Cdc13p, Ku, and Stn1p protect the chromosome end: The capping assay described above was applied to strains containing mutant versions of several genes that are associated with telomeres. The first set of genes included those encoding the telomeric DNA-binding proteins, Ku and Cdc13p, and the Cdc13p-associated protein, Stn1p. The yku70Δ, yku80Δ, cdc13-1, and stn1-13 strains showed dramatic increases in homologous recombination-based capture events at telomeres compared to wild-type cells (Figure 3A and Table 3). The yku70Δ, yku80Δ, and cdc13-1 mutations resulted in increases in the median frequencies of approximately three orders of magnitude over wild-type levels. By giving the cdc13-1 cells a 4-hr pulse at the restrictive temperature (30°), the frequency of homologous recombination at telomeres increased another 2-fold. Every isolate with one of these mutations (yku70Δ, yku80Δ, or cdc13-1) exhibited capture events in the assay. In contrast, at the permissive temperature (23°) the stn1-13 allele showed a small increase from wild-type levels, but 13% of the isolates exhibited no capture events. After a pulse at the restrictive temperature (37°), an increase in telomeric homologous recombination of >100-fold over wild-type levels was observed, and all isolates exhibited capture events. These data suggest that Ku and Cdc13p play roles in protecting the chromosome end. Stn1p plays a role as well, but it is unclear whether it is less important than its partner, Cdc13p, in capping the chromosome end or that the stn1-13 allele was not as penetrant as the ykuΔ and cdc13-1 alleles in the assay.

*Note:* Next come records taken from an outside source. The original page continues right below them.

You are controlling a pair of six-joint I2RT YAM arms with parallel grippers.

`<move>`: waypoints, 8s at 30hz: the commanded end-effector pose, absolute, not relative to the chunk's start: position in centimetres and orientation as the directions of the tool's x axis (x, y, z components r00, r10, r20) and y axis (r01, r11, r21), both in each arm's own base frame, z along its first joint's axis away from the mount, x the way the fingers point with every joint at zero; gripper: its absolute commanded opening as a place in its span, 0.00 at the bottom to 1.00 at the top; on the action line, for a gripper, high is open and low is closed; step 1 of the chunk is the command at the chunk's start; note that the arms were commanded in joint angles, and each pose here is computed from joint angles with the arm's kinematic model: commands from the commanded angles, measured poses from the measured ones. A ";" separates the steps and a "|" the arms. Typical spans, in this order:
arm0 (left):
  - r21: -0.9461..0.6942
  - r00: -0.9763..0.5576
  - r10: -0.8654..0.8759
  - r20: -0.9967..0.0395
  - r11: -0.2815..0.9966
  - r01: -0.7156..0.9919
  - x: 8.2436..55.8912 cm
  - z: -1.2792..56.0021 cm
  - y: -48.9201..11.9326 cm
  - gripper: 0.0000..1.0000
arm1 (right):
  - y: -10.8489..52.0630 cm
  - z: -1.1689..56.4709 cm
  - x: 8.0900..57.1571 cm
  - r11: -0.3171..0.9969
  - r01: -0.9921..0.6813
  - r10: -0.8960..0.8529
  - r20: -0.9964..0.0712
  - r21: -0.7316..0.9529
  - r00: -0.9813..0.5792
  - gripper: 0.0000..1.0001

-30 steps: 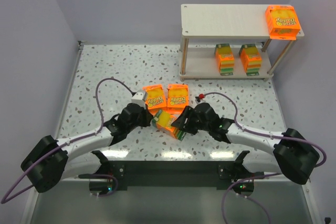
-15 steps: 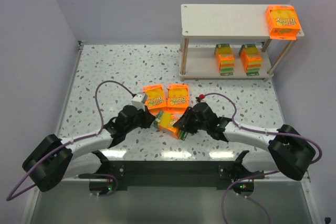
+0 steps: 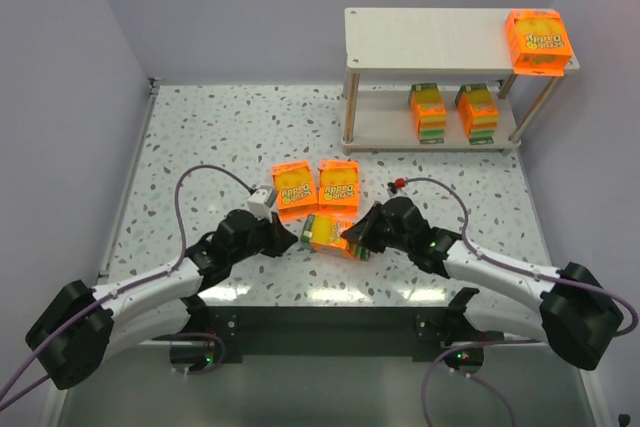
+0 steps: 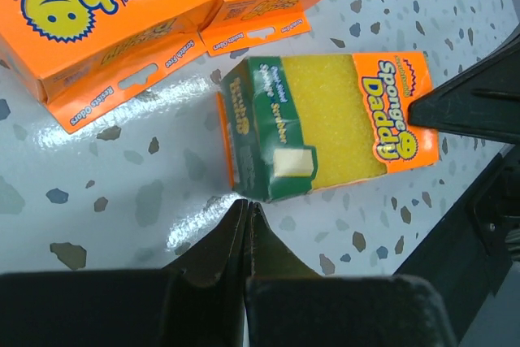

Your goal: Place and organize the cleaning sponges onto the shelf

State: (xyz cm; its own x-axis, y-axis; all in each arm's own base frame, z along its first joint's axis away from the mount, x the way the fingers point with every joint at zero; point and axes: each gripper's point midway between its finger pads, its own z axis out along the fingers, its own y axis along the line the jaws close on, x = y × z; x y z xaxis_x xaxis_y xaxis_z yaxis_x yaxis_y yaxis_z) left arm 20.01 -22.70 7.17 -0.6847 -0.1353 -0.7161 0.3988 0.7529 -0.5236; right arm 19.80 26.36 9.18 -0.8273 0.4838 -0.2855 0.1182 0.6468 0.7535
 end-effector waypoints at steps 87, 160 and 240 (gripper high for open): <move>-0.384 -0.495 -0.215 -0.842 0.883 0.270 27.8 17.8 -21.8 0.00 | 14.5 23.2 36.3 0.449 0.194 0.889 -0.414 0.872 -0.196 0.79; -0.673 -0.619 -0.566 -0.545 0.736 -0.080 25.4 6.8 -28.7 0.00 | 30.0 7.4 14.3 0.612 -0.152 0.188 -0.330 0.776 -0.925 0.00; -0.413 -0.677 -0.119 -0.726 0.863 0.290 22.3 9.5 -27.4 0.00 | 26.0 9.1 21.4 0.719 -0.261 0.115 -0.480 0.644 -0.870 0.00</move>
State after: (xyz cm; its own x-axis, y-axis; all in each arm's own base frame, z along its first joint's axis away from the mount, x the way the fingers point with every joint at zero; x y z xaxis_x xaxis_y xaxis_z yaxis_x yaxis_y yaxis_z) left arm 21.11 -27.40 6.01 -0.7317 -0.0877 -0.6760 0.2825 0.8635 -0.4178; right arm 22.82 25.06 6.69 -0.8594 0.1325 -0.4939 -0.2159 0.7815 0.5854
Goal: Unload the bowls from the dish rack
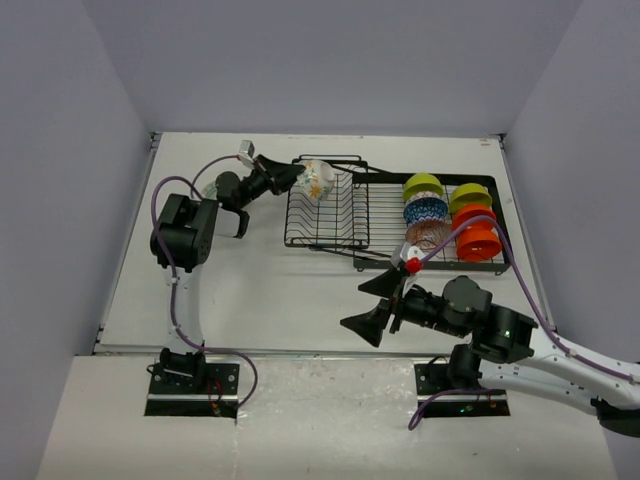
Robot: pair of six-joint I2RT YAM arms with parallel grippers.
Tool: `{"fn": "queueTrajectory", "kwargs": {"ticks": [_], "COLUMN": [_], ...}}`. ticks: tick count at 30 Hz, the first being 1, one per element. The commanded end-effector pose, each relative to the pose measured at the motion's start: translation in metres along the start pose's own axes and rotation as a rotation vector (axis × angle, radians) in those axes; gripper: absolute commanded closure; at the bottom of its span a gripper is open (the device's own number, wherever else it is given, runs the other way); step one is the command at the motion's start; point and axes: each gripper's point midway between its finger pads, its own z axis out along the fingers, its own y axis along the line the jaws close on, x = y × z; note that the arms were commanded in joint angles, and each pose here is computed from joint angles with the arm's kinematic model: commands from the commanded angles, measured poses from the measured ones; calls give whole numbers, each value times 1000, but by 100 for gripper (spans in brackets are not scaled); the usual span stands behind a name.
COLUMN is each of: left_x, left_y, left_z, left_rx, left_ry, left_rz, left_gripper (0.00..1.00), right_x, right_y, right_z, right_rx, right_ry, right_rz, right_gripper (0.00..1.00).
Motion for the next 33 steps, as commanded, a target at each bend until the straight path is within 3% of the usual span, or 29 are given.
{"fn": "queueTrajectory", "kwargs": {"ticks": [1,20,27,33], "left_x": [20,42,44,47], "left_y": [-33,-40,-46,-69], "left_z": [8,26,28,25], "left_rx": [153,152,161,192], "left_ry": [56,104,105,108], "left_rz": [127,149,156,190], "left_gripper": [79,85,100,100], "right_x": [-7,-6,-6,-4], "right_y": [5,1,1,0], "right_z": [0,-6,-8,-7], "right_rx": [-25,-13,-12,-8], "right_ry": [-27,-50,-53,-47], "right_rz": [-7,-5,-5,-6], "right_gripper": [1,1,1,1]}}
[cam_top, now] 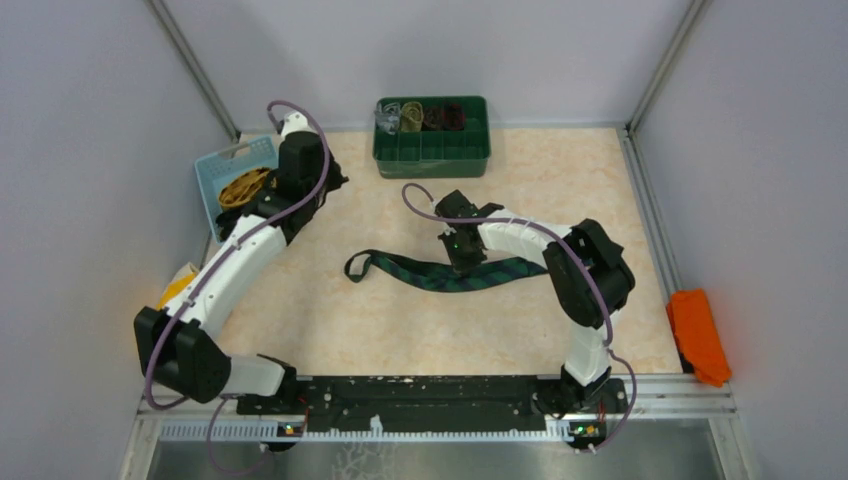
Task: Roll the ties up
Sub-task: Flatten out the tie at the center of the board.
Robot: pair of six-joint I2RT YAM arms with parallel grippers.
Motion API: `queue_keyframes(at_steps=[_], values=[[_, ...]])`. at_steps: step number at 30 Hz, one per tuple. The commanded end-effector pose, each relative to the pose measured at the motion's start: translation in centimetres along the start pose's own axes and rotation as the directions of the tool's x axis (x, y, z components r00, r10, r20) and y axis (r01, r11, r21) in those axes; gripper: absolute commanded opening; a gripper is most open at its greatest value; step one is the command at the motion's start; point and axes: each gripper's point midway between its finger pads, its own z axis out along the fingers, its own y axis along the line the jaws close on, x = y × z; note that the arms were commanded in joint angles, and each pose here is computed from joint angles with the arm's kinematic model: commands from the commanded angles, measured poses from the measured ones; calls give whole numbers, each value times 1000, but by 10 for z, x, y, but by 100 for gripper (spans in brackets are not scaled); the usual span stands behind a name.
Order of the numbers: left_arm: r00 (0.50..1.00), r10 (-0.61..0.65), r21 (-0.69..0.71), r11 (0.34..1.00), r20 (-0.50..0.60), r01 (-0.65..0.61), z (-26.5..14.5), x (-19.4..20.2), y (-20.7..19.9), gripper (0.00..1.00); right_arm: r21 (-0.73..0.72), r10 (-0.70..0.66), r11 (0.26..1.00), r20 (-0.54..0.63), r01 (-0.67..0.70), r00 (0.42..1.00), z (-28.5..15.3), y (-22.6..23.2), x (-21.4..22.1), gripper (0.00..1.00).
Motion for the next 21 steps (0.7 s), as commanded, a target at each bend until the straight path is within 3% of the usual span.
queue_keyframes(at_steps=[1, 7, 14, 21], values=[[1000, 10, -34, 999, 28, -9, -30, -27, 2, 0, 146, -60, 988, 92, 46, 994, -31, -7, -31, 0], [989, -2, -79, 997, 146, 13, -73, -57, 9, 0, 17, -204, 978, 250, 206, 947, -64, 70, -67, 0], [976, -28, -52, 998, 217, 40, -98, -74, 15, 0, -260, -221, 926, 217, 274, 951, -42, 133, -66, 0], [971, -23, -49, 998, 237, 36, -99, -73, 18, 0, -256, -230, 926, 206, 280, 951, -4, 138, -97, 0]])
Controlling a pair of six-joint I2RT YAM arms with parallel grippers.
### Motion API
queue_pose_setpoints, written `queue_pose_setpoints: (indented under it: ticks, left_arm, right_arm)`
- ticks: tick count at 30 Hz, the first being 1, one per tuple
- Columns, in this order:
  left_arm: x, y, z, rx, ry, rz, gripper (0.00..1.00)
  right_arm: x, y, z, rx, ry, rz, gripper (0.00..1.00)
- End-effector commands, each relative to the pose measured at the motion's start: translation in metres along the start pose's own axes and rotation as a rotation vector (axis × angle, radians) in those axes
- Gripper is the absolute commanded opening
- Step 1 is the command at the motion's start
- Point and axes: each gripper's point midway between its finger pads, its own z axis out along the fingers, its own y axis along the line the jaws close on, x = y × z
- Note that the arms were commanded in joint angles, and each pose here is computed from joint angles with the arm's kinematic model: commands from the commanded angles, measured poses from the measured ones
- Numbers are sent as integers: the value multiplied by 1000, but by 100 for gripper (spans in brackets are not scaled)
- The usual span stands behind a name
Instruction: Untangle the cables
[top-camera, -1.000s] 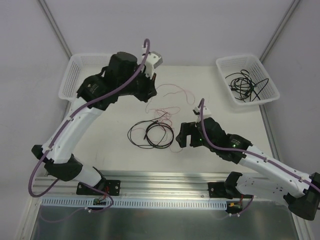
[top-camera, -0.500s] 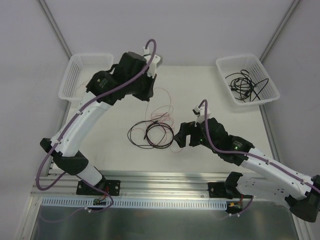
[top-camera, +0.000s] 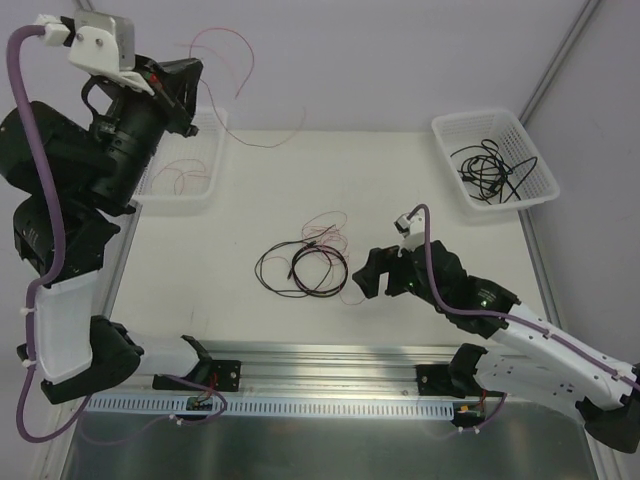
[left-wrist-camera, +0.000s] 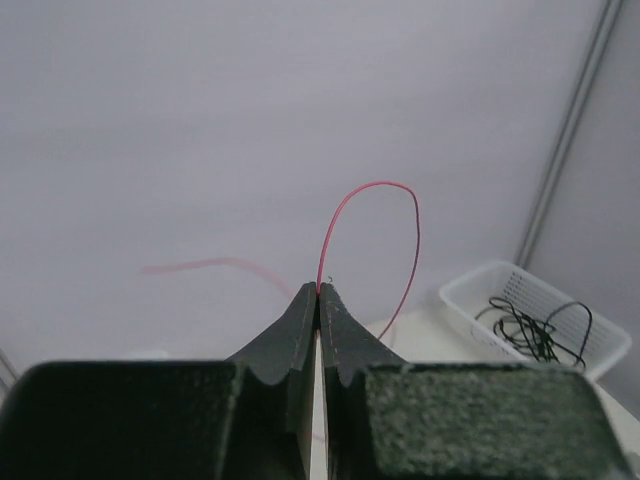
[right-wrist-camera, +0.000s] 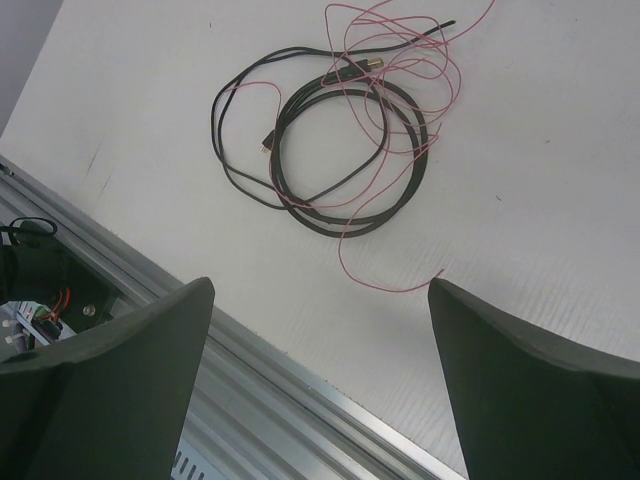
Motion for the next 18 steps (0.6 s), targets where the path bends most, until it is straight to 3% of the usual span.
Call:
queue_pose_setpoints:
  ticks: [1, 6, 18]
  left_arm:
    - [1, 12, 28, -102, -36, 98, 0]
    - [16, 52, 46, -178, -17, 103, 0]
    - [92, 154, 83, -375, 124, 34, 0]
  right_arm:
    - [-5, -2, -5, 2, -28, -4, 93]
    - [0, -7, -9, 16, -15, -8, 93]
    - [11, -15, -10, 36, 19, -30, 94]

These mutations also were assayed for their abilities to protect the telomeric end against NHEJ events. None of the single-mutant strains showed large increases in frequencies of NHEJ (Figure 3B and Table 2); most of the strains had frequencies within threefold of wild-type levels, although the cdc13-1 strain had an increase of approximately fivefold over wild type. Strains with ykuΔ mutations showed a lower level of NHEJ events than did wild type, which likely reflects Ku's importance in NHEJ (reviewed in Tuteja and Tuteja 2000). The differences in these frequencies compared with those of the corresponding TG1–3-mediated events offer further support that the TG1–3-mediated events are due to homologous recombination and not to end-to-end fusions. Thus, the assay revealed that Cdc13p, Ku, and Stn1p have roles in protecting S. cerevisiae chromosome ends against homologous recombination.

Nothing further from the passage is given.